DEUXIÈME PARTIE - Scène II
(OTBERT, RÉGINA.)
OTBERT
Quoi ! Régine, est-il possible ! est-ce vous que je voi ?
RÉGINA
Otbert ! Otbert ! je vis, je parle, je respire ; Mes pieds peuvent marcher, ma bouche peut sourire, Je n'ai plus de souffrance et je n'ai plus d'effroi, Je vis, je suis heureuse, et je suis toute à toi !
OTBERT(la contemplant.)
Ô bonheur!
RÉGINA
Cette nuit, j'ai dormi, mais — sans fièvre. Ton nom, si j'ai parlé, seul entr'ouvrait ma lèvre. Quel doux sommeil ! vraiment, non, je n'ai pas souffert. Quand le soleil levant m'a réveillée, Otbert, Otbert ! il m'a semblé que je me sentais naître. Les passereaux joyeux chantaient sous ma fenêtre, Les fleurs s'ouvraient, laissant leurs parfums fuir aux cieux ; Moi, j'avais l'âme en joie, et je cherchais des yeux Tout ce qui m'envoyait une haleine si pure, Et tout ce qui chantait dans l'immense nature ; Et je disais tout bas, l'œil inondé de pleurs : Ô doux oiseaux, c'est moi! c'est bien moi, douces fleurs ! — Je t'aime, ô mon Otbert !(Elle se jette dans ses bras. Tirant le flacon de son sein.)

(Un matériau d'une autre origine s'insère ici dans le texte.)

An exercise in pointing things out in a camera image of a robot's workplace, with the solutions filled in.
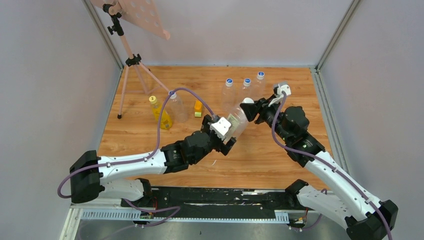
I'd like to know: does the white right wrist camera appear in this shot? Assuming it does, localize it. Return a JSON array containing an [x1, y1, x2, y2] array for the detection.
[[268, 81, 292, 107]]

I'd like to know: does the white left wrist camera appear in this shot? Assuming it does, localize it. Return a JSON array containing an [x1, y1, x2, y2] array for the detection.
[[210, 117, 232, 141]]

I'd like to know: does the clear capped bottle left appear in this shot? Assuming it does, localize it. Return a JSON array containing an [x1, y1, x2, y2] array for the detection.
[[221, 78, 236, 112]]

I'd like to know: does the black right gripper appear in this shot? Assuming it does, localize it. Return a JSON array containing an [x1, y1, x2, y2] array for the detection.
[[240, 95, 290, 143]]

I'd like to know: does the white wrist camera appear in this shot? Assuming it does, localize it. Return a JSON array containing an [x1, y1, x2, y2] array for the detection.
[[210, 117, 232, 141], [268, 81, 292, 107]]

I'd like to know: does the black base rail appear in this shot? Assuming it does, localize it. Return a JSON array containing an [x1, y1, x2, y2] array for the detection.
[[81, 186, 310, 224]]

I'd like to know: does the white bottle cap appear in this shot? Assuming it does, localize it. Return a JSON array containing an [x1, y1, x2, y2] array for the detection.
[[242, 97, 255, 104]]

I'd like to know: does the clear capped bottle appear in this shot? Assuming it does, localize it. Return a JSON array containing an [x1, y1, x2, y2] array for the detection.
[[237, 78, 252, 102], [221, 78, 236, 112], [251, 71, 266, 100]]

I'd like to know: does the clear capped bottle middle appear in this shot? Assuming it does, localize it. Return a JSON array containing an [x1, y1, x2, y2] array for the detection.
[[237, 78, 252, 102]]

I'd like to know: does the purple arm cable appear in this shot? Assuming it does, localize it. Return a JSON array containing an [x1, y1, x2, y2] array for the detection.
[[57, 87, 220, 200], [270, 92, 394, 240]]

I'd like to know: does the blue Pocari Sweat cap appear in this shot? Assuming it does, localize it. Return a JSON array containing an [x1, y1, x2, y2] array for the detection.
[[169, 91, 177, 99]]

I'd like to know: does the large pineapple juice bottle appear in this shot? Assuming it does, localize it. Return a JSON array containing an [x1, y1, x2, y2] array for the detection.
[[224, 102, 249, 144]]

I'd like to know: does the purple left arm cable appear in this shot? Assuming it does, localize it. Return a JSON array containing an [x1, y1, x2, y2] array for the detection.
[[57, 87, 220, 200]]

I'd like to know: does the pink music stand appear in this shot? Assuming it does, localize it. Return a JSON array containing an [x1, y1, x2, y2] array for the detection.
[[89, 0, 176, 120]]

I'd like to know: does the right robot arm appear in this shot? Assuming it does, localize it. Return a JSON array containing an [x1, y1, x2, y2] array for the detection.
[[240, 97, 399, 240]]

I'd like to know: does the yellow bottle cap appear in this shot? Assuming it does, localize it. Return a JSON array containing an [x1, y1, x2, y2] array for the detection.
[[148, 95, 157, 104]]

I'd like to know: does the yellow label juice bottle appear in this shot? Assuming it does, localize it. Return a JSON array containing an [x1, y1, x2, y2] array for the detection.
[[149, 96, 173, 130]]

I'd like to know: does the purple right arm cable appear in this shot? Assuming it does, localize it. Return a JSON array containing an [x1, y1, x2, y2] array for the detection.
[[270, 92, 394, 240]]

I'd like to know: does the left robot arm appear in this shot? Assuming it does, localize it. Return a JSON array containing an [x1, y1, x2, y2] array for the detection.
[[69, 115, 236, 207]]

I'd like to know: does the yellow green toy block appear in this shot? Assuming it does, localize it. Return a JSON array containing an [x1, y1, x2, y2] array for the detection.
[[194, 100, 204, 118]]

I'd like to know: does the clear capped bottle right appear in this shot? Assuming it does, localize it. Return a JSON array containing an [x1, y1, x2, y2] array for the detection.
[[251, 71, 266, 100]]

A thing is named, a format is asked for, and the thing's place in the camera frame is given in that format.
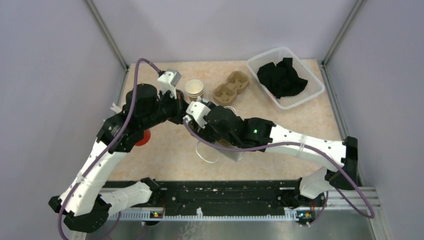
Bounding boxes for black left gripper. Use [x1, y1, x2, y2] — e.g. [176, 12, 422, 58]
[140, 86, 191, 131]

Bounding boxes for remaining stacked cardboard carriers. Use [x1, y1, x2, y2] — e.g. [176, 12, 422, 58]
[212, 70, 250, 106]

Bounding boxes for light blue paper bag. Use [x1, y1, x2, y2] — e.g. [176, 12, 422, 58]
[192, 121, 243, 164]

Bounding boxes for black cloth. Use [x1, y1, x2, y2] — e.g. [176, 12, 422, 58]
[256, 57, 308, 99]

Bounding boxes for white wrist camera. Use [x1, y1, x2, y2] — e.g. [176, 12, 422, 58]
[183, 101, 211, 129]
[157, 68, 182, 99]

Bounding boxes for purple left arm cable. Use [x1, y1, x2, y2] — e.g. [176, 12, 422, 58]
[56, 57, 165, 240]

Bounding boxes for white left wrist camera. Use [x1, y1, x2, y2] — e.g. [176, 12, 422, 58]
[157, 68, 182, 99]

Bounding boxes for white cable duct strip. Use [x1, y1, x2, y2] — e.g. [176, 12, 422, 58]
[119, 208, 299, 222]

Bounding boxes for stack of paper cups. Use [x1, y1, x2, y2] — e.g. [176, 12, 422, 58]
[185, 79, 204, 101]

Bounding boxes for red straw cup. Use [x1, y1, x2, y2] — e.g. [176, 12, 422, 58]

Cette fiole est la vie. Tu m'as guérie, Otbert ! Ami ! tu m'as ravie À la mort. Défends-moi de Hatto maintenant.
OTBERT
Régina, ma beauté, mon ange rayonnant, Ma joie ! Oui, je saurai terminer mon ouvrage. Mais ne m'admire pas. Je n'ai pas de courage, Je n'ai pas de vertu, je n'ai que de l'amour. Tu vis ! devant mes yeux je vois un nouveau jour. Tu vis! je sens en moi comme une âme nouvelle. Mais regarde-moi donc! ô mon Dieu, qu'elle est belle! Vrai, tu ne souffres plus ?
RÉGINA
Non. Plus rien. C'est fini.
OTBERT
Soyez béni, mon Dieu !
RÉGINA
Mon Otbert, sois béni !(Tous deux restent un moment silencieux se tenant embrassés.Puis Régina s'arrache des bras d'Otbert.)
Mais le bon comte Job m'attend. — Mon bien suprême! J'ai voulu seulement te dire que je t'aime. Adieu.
OTBERT
Reviens !
RÉGINA
Bientôt. Mais je cours, il m'attend.
OTBERT(tombant à genoux et levant les yeux au ciel.)
Merci, Seigneur, elle est sauvée !
(Guanhumara apparaît au fond du théâtre.)